Increase your exercise capacity. How much of your VO2 max you preserve depends on three factors — the intensity, duration, and frequency of your workouts. Exercise intensity increases as you come closer to achieving your maximum heart rate, which you can calculate by subtracting your age from 220. If you're just beginning to exercise, try to get your pulse up to a rate of 50% of maximum. If you've been exercising a while, work up to 60%, then try sustaining 70% of your maximum rate. (At that rate, you won't be able to talk easily as you work out.) Try to exercise at that level for 20 to 40 minutes, three to five days a week.
Prepare to be frustrated. Patience and perseverance are key to mastering challenges. It may take months or years of practice to gain proficiency in a new field, but the benefits can be great. For example, the photo-editing software on your computer may seem impenetrable at first glance, but once you've learned to use all the menus and tools it offers, you'll be able to produce professional-quality images from photos captured on your smartphone. Although you may tire after walking a few blocks, if you gradually increase the time you walk and the distance you cover, you may be walking a mile within months.
Don't let your age deter you. As long as you are physically up to a challenge, your years shouldn't hold you back. Mary Robertson "Grandma" Moses didn't start painting in earnest until she was 78. Supreme Court Justice Ruth Bader Ginsberg began working with a personal trainer at 68 following treatment for colon cancer. Today, at age 84, she still completes a regular workout most of us shouldn't try without medical permission.
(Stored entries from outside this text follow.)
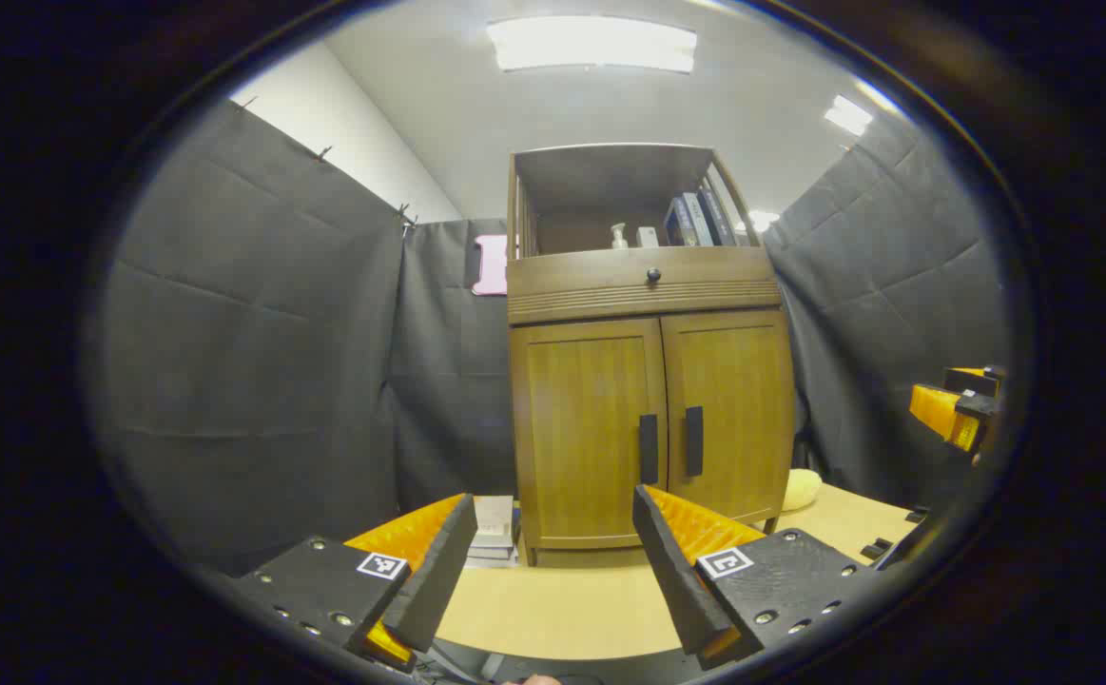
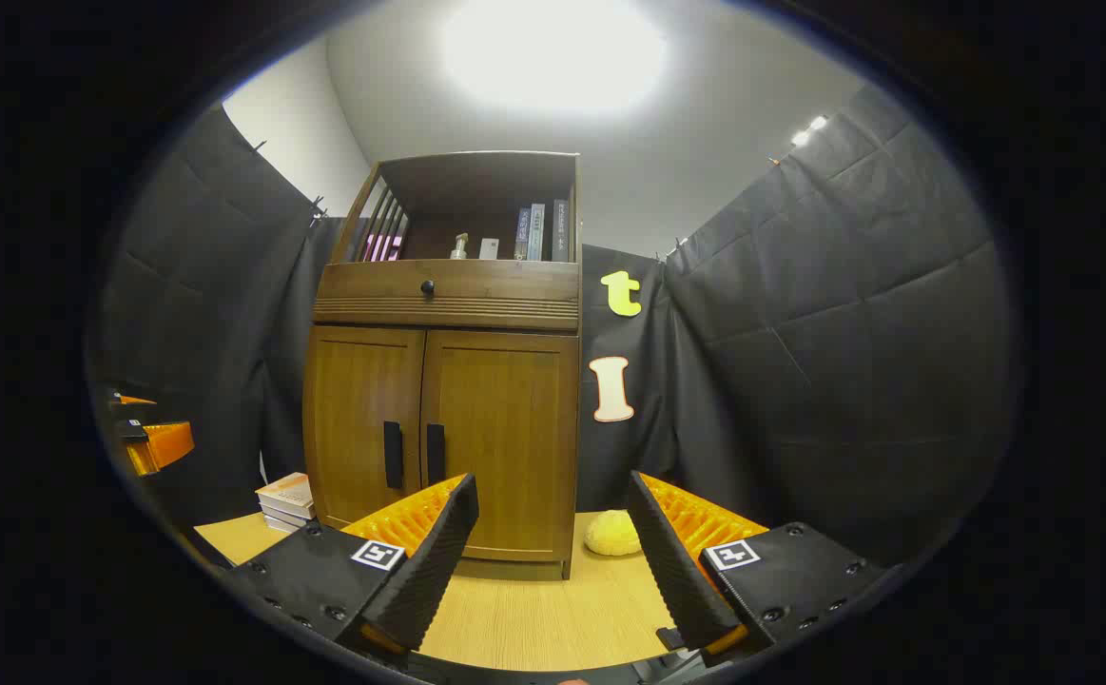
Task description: Open the right door of the double-door shoe cabinet with the right hand, and open the left door with the left hand.
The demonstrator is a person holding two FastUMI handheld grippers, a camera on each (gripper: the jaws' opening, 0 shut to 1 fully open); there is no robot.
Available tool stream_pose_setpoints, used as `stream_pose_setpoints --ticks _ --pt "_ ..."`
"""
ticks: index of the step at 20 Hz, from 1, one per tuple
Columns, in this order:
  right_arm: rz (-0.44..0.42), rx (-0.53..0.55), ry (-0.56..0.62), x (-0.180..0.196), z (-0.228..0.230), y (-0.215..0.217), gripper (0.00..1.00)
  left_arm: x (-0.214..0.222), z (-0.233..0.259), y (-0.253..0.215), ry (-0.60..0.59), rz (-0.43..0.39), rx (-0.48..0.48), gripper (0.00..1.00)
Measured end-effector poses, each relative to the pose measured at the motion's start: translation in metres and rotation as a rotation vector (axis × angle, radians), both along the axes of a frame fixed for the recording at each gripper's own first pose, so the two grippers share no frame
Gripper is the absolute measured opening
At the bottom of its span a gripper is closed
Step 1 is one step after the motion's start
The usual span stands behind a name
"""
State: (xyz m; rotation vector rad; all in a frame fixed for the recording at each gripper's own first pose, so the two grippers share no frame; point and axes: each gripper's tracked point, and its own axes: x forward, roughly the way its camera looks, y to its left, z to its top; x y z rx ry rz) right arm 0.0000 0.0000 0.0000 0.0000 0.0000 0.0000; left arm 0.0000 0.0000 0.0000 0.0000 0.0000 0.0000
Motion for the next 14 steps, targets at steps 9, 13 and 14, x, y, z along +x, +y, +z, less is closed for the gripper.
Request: stream_pose_setpoints --ticks 9,13,14 --pt "-0.035 0.024 -0.002 -0.0032 -0.0017 0.0041 0.99 0.0009 -0.0017 -0.0008 -0.002 -0.02 0.004 0.95" --pt "-0.048 0.027 -0.011 -0.001 0.001 0.0045 0.99 0.0009 -0.0019 -0.0008 0.0 -0.017 0.006 0.95" --pt "-0.049 0.028 -0.011 -0.0001 0.0019 0.0049 0.99 0.0009 -0.0022 -0.0004 0.001 -0.018 0.007 0.95"
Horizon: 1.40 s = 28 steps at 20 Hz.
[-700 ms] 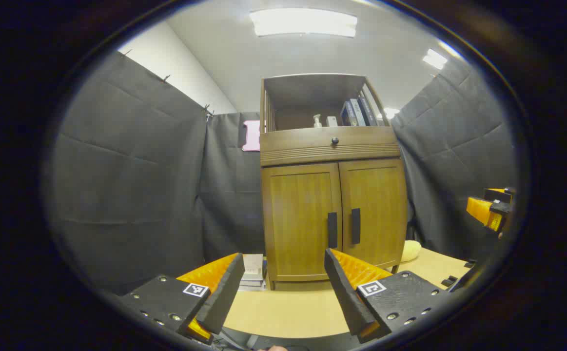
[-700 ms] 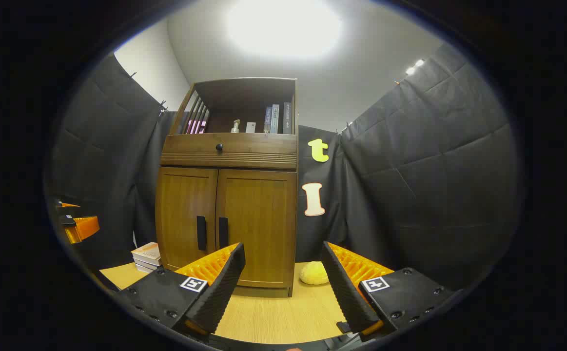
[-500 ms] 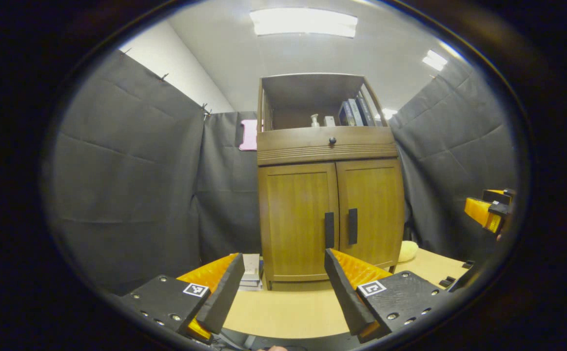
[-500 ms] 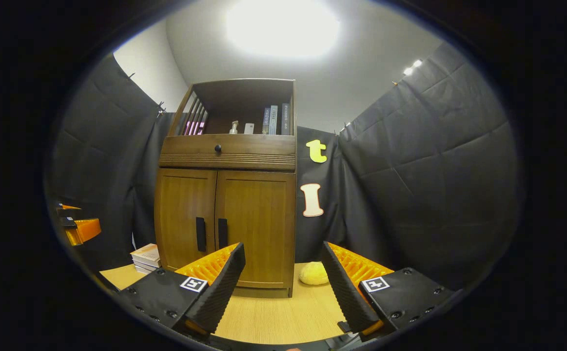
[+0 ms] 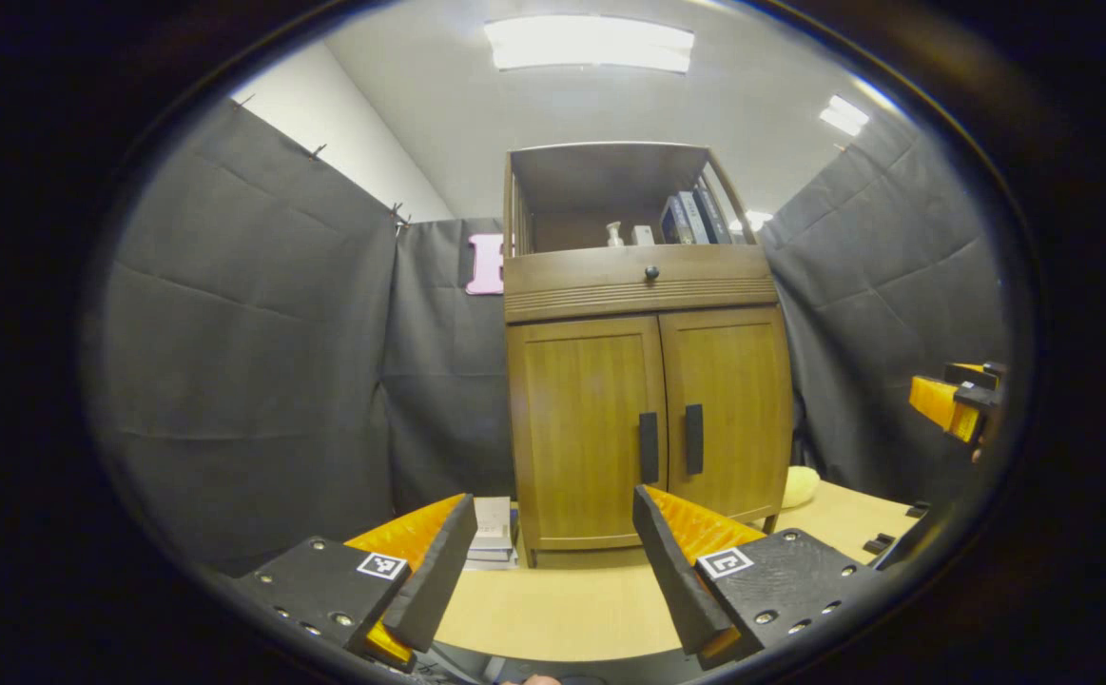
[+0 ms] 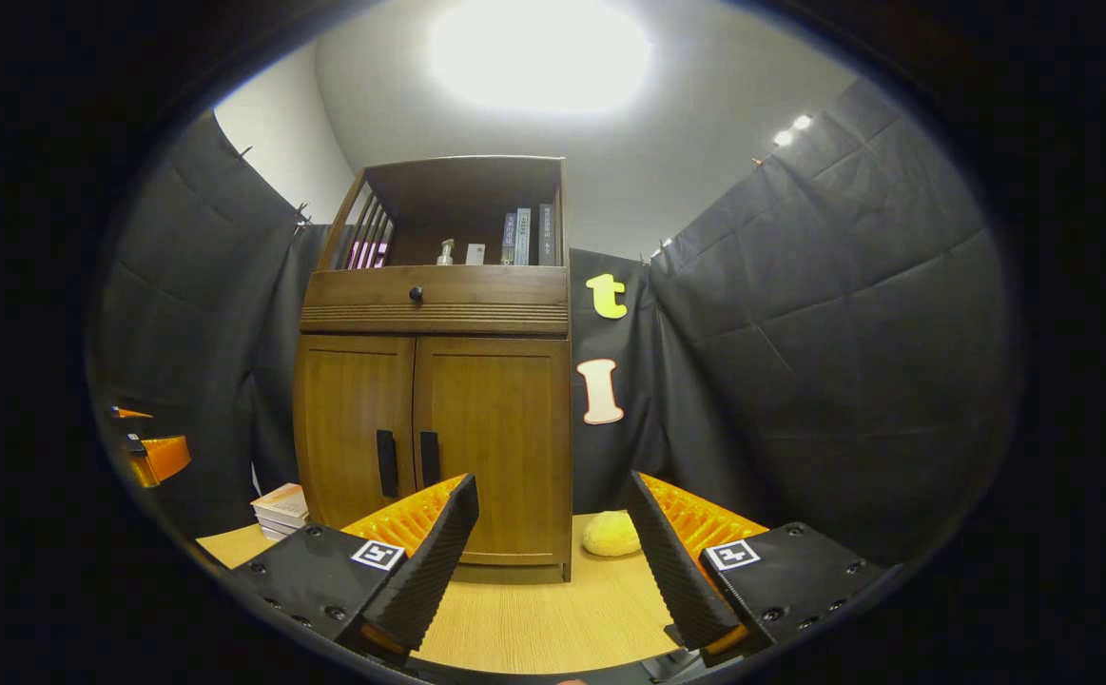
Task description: Open the right door of the double-door shoe cabinet with the right hand, and open the left door with the left hand.
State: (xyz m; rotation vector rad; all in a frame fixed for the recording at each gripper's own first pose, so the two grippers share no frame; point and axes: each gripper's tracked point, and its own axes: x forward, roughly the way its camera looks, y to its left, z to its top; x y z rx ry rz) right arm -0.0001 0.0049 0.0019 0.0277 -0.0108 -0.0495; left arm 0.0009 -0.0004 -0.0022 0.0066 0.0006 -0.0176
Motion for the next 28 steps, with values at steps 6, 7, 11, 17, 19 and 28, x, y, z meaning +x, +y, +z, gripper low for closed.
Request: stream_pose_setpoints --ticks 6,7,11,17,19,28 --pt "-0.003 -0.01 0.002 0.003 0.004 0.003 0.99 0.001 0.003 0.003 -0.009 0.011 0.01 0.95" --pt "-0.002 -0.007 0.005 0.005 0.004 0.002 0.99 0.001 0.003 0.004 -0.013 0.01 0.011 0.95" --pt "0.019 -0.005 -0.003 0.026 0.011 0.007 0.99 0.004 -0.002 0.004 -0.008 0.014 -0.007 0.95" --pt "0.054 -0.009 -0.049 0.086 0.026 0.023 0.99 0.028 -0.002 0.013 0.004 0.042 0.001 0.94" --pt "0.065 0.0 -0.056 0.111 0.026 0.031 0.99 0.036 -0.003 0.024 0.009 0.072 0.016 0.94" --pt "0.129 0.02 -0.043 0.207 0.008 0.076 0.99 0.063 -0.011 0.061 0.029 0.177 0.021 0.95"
Get going with a group. You may find it easier to take on new challenges if you're in the company of other beginners. Check your local community center or "Y" for programs that welcome seniors. You may be surprised by what you can accomplish in a few months.
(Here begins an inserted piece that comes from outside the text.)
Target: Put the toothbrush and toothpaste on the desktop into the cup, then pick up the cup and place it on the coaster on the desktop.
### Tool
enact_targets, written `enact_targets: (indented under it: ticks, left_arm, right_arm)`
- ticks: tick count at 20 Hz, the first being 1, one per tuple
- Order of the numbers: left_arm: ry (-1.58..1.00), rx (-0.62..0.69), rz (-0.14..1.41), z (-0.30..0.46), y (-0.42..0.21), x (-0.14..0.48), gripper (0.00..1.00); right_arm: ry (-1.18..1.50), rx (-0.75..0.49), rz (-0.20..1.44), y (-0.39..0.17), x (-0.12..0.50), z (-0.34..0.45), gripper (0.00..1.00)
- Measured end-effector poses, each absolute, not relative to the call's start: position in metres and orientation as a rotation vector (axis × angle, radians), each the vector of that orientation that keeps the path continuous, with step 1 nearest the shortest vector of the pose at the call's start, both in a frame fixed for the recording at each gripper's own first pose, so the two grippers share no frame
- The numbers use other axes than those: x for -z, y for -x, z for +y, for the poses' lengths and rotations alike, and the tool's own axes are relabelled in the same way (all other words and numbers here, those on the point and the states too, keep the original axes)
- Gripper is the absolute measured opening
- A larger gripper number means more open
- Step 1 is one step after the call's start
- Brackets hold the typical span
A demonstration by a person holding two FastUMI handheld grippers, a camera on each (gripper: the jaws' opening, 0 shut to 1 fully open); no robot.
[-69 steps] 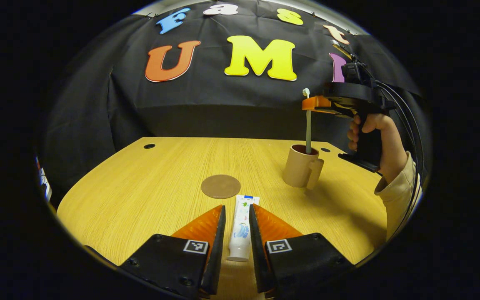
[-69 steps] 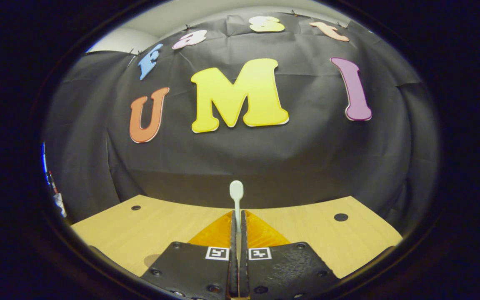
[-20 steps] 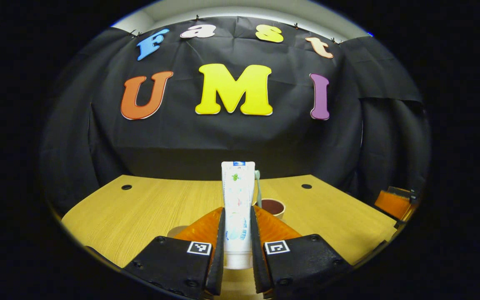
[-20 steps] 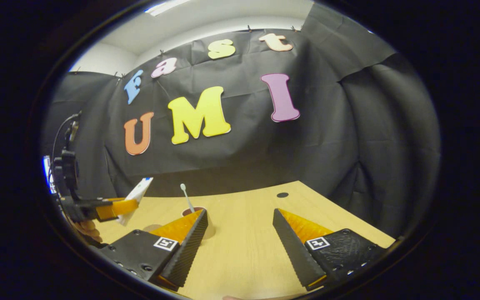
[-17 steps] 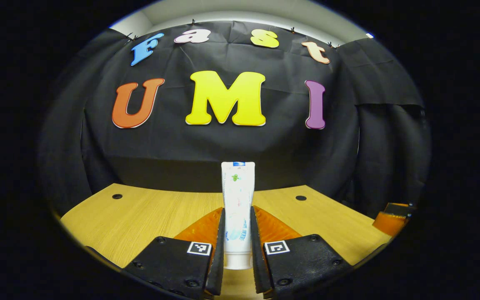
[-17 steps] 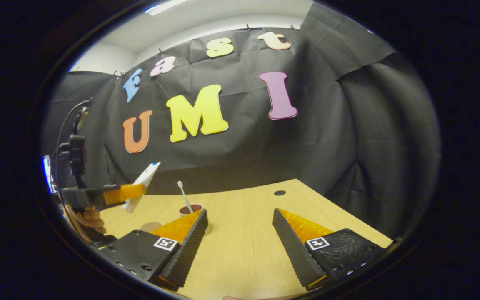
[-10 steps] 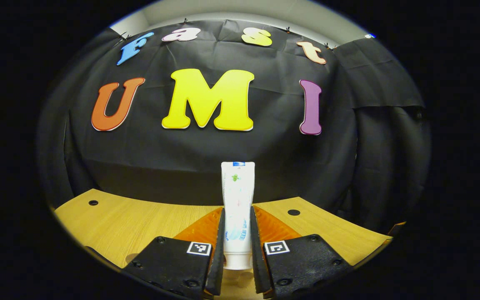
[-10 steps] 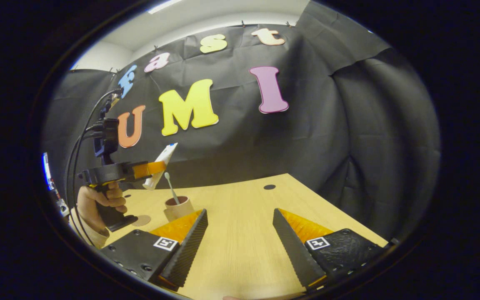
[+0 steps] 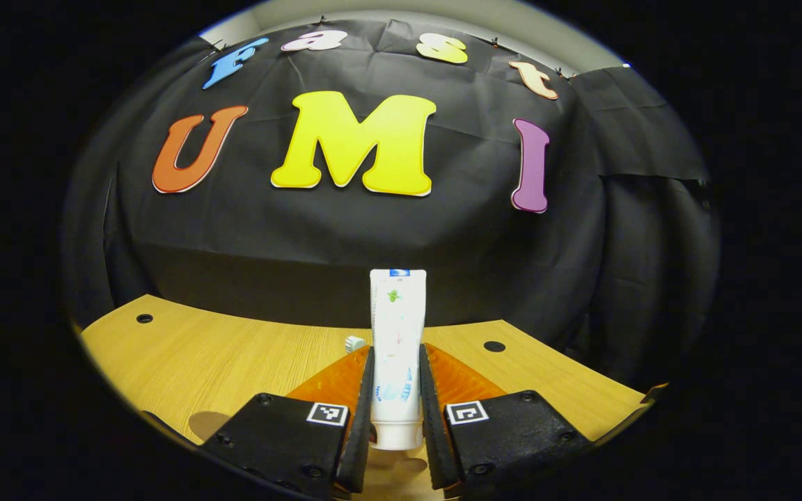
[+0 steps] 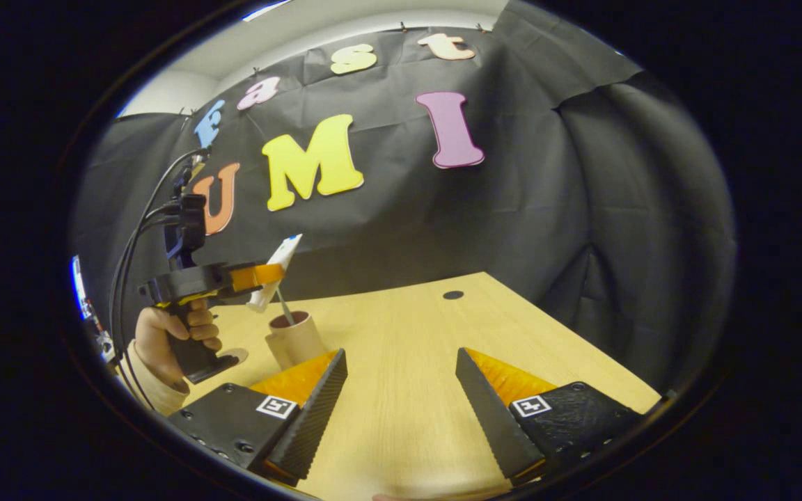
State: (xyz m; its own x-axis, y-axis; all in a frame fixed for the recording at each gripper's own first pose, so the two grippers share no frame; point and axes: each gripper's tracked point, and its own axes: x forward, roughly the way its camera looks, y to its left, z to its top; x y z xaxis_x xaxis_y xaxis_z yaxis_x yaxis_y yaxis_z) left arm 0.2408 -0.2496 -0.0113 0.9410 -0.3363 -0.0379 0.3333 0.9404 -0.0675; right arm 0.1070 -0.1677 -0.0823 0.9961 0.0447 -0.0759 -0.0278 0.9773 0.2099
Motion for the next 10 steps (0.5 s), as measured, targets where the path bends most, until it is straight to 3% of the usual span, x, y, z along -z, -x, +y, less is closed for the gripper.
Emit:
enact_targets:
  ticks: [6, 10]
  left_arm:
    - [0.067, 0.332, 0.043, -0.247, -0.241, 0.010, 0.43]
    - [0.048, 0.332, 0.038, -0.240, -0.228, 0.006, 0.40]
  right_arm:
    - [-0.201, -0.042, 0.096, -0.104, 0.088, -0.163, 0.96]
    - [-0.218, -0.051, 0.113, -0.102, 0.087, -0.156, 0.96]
Image: © Lammeyer/Thinkstock
Meet Ann McGowan, super-ager
She started running at age 49 to cope with the death of her husband. She got back on the track within months of a mastectomy to race in the 1991 National Senior Games, a competition for women and men age 50 or older who have qualified at regional events. She's run the 100-yard, 200-yard, and 400-yard dashes, and has competed in long jump, discus, hammer-throw, and javelin events. At 92, Ann McGowan is one of only eight athletes who have participated in every one of the National Senior Games since their inception in 1987.